[Start of Attachment]

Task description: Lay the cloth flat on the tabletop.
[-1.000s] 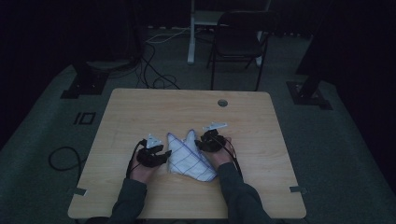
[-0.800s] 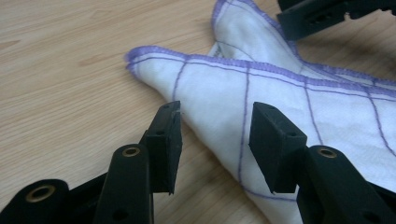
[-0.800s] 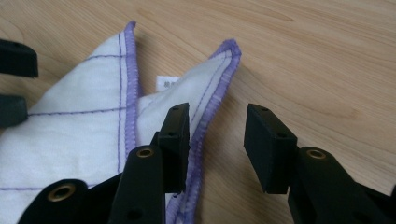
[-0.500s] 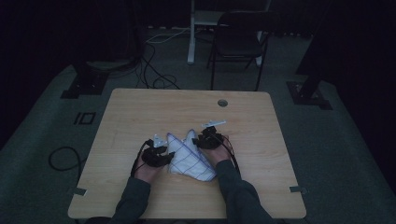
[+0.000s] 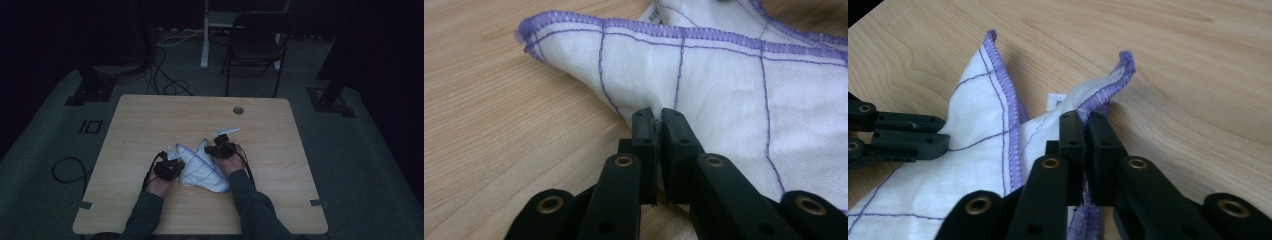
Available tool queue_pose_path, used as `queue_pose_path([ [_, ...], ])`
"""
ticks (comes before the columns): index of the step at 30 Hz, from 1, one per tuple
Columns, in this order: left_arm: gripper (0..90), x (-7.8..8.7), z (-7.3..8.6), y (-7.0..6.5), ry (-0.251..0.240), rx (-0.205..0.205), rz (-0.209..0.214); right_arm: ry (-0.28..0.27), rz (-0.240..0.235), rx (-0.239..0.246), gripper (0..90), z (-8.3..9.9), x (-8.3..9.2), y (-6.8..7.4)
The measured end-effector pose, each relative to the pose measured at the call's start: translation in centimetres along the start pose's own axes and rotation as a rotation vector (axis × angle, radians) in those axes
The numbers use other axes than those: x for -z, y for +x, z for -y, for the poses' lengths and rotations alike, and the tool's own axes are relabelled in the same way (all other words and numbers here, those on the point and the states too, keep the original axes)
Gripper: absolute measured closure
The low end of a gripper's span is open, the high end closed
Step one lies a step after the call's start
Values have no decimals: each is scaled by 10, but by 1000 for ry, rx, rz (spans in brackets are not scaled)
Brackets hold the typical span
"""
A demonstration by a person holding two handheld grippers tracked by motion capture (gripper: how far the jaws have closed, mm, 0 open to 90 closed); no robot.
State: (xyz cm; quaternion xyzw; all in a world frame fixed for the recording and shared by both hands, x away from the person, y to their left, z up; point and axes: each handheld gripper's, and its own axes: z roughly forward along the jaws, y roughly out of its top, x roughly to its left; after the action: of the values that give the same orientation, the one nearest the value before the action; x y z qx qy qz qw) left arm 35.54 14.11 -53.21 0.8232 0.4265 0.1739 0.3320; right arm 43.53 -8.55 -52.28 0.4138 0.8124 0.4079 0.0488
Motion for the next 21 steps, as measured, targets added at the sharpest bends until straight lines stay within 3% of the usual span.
queue_pose_path([
  [12,875,12,3,6,-39,16,-27,-49,66,58,890,-5,25,3],
  [21,875,14,11,12,-49,44,-37,-58,96,52,890,0,37,-5],
])
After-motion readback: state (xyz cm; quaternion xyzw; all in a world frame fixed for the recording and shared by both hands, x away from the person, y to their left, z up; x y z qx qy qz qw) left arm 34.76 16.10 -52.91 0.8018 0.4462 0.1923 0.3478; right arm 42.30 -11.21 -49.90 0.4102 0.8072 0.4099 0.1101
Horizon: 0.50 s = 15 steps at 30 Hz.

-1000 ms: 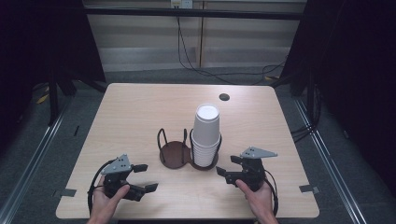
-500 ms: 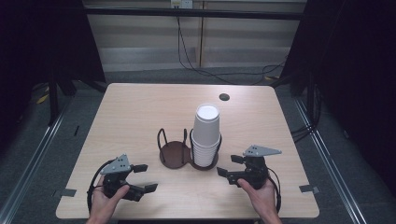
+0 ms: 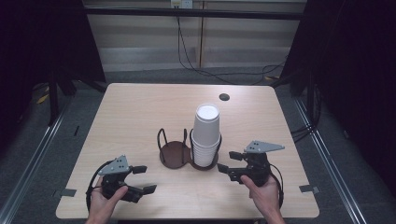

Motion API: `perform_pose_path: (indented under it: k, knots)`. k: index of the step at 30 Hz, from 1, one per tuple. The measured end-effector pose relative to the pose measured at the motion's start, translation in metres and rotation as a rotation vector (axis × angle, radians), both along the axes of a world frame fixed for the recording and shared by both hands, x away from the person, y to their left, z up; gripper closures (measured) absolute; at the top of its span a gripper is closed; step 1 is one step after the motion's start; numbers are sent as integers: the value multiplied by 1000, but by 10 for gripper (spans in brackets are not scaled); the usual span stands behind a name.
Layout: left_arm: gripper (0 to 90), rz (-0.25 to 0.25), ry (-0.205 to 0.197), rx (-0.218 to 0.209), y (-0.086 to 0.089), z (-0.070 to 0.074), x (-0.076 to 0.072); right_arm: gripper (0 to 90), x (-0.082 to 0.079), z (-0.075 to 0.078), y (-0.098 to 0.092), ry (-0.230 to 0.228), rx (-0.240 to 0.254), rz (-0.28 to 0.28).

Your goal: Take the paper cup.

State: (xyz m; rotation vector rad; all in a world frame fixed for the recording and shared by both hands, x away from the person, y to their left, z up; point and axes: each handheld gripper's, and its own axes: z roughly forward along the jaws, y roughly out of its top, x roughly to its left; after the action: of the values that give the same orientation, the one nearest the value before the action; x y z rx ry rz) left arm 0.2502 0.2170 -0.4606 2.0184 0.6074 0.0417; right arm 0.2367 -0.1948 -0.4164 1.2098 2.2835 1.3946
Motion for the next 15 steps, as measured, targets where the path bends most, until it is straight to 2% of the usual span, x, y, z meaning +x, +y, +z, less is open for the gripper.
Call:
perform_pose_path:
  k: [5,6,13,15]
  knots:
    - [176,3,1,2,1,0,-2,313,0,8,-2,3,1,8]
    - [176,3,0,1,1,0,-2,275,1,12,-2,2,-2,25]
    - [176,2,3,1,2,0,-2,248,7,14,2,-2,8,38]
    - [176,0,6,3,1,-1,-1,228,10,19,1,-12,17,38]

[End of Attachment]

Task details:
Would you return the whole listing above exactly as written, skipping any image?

Exercise result:
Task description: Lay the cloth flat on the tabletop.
[-1.000s] 
[-0.800s] 
[-0.800s] 
[-0.500s] 
[+0.000s] 
Available tool queue_pose_path, used as `queue_pose_path([ [_, ...], ])`
"""
ticks (comes before the columns): index of the step at 30 Hz, from 1, one per tuple
Columns, in this order: left_arm: gripper (0..90), x (-7.8..8.7), z (-7.3..8.6), y (-7.0..6.5), ry (-0.251..0.240), rx (-0.205..0.205), rz (-0.209..0.214); right_arm: ry (-0.28..0.27), rz (-0.240..0.235), rx (-0.239..0.246), gripper (0..90), z (-8.3..9.9), x (-8.3..9.2), y (-6.8..7.4)
The measured end-effector pose, each relative to the pose measured at the call's start: translation in centimetres along the start pose's own axes and rotation as a rotation vector (axis × angle, radians) in those axes
The numbers use other axes than those: x for -z, y for +x, z for -y, for the poses' lengths and rotations alike, and the tool's own axes are relabelled in the same way (all other words and numbers here, those on the point and the states too, keep the original axes)
Gripper: absolute measured closure
The low end of a gripper's span is open, the high end closed
Step one lies a step after the call's start
Values have no decimals: each is scaled by 10, but by 1000 for ry, rx, rz (spans in brackets are not scaled)
Brackets hold the typical span
"""
A demonstration by a person holding two handheld grippers tracked by motion capture (gripper: how far the jaws have closed, mm, 0 open to 90 closed); no robot.
State: (xyz cm; quaternion xyzw; all in a world frame fixed for the recording and shared by both hands, x away from the person, y to their left, z up; point and axes: each handheld gripper's, and its own axes: z roughly forward along the jaws, y roughly out of its top, x roughly to its left; after the action: of the values that give the same orientation, the one nearest the value before the action; x y z qx qy qz qw) left arm 35.54 14.11 -53.21 0.8232 0.4265 0.1739 0.3320; right arm 43.53 -8.55 -52.28 0.4138 0.8124 0.4079 0.0488
Motion for the next 21 steps, as measured, targets added at the sharpest bends until straight lines stay within 3% of the usual span.
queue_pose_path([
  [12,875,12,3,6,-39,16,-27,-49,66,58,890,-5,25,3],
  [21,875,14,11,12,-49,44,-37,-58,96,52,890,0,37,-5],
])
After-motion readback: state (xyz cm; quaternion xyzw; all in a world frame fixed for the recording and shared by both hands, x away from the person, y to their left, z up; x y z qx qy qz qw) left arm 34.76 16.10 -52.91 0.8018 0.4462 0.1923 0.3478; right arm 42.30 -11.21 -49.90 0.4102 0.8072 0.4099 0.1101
Horizon: 0.50 s = 15 steps at 30 Hz.

-1000 ms: 
-500 ms: 
+0 ms: 

Motion API: `perform_pose_path: (indented under it: k, knots)`. k: index of the step at 30 Hz, from 1, one per tuple. The measured end-effector pose relative to the pose measured at the motion's start, translation in metres and rotation as a rotation vector (axis × angle, radians), both along the axes of a world frame fixed for the recording and shared by both hands, x away from the person, y to their left, z up; gripper closures (measured) absolute; at the top of its span a gripper is closed; step 1 is one step after the motion's start; numbers are sent as integers: the value multiplied by 1000, but by 10 for gripper (spans in brackets are not scaled); the usual span stands behind a name.
Layout: left_arm: gripper (0 to 90), rz (-0.25 to 0.25), ry (-0.205 to 0.197), rx (-0.218 to 0.209), y (-0.086 to 0.089), z (-0.070 to 0.074), x (-0.076 to 0.072); right_arm: gripper (0 to 90), x (-0.082 to 0.079), z (-0.075 to 0.078), y (-0.098 to 0.092), ry (-0.230 to 0.228), rx (-0.240 to 0.254), rz (-0.28 to 0.28).

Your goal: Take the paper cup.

State: (xyz m; rotation vector rad; all in a world frame fixed for the recording and shared by both hands, x away from the person, y to their left, z up; point and axes: each handheld gripper's, and its own axes: z roughly forward along the jaws, y roughly out of its top, x roughly to its left; after the action: of the values that give the same orientation, the one nearest the value before the action; x y z rx ry rz) left arm 0.2502 0.2170 -0.4606 2.0184 0.6074 0.0417; right arm 0.2367 -0.1948 -0.4164 1.2098 2.2835 1.3946
Motion for the next 15 steps, as measured, targets where the path bends most, until it is straight to 2% of the usual span, x, y, z meaning +x, +y, +z, less is open for the gripper.
Call:
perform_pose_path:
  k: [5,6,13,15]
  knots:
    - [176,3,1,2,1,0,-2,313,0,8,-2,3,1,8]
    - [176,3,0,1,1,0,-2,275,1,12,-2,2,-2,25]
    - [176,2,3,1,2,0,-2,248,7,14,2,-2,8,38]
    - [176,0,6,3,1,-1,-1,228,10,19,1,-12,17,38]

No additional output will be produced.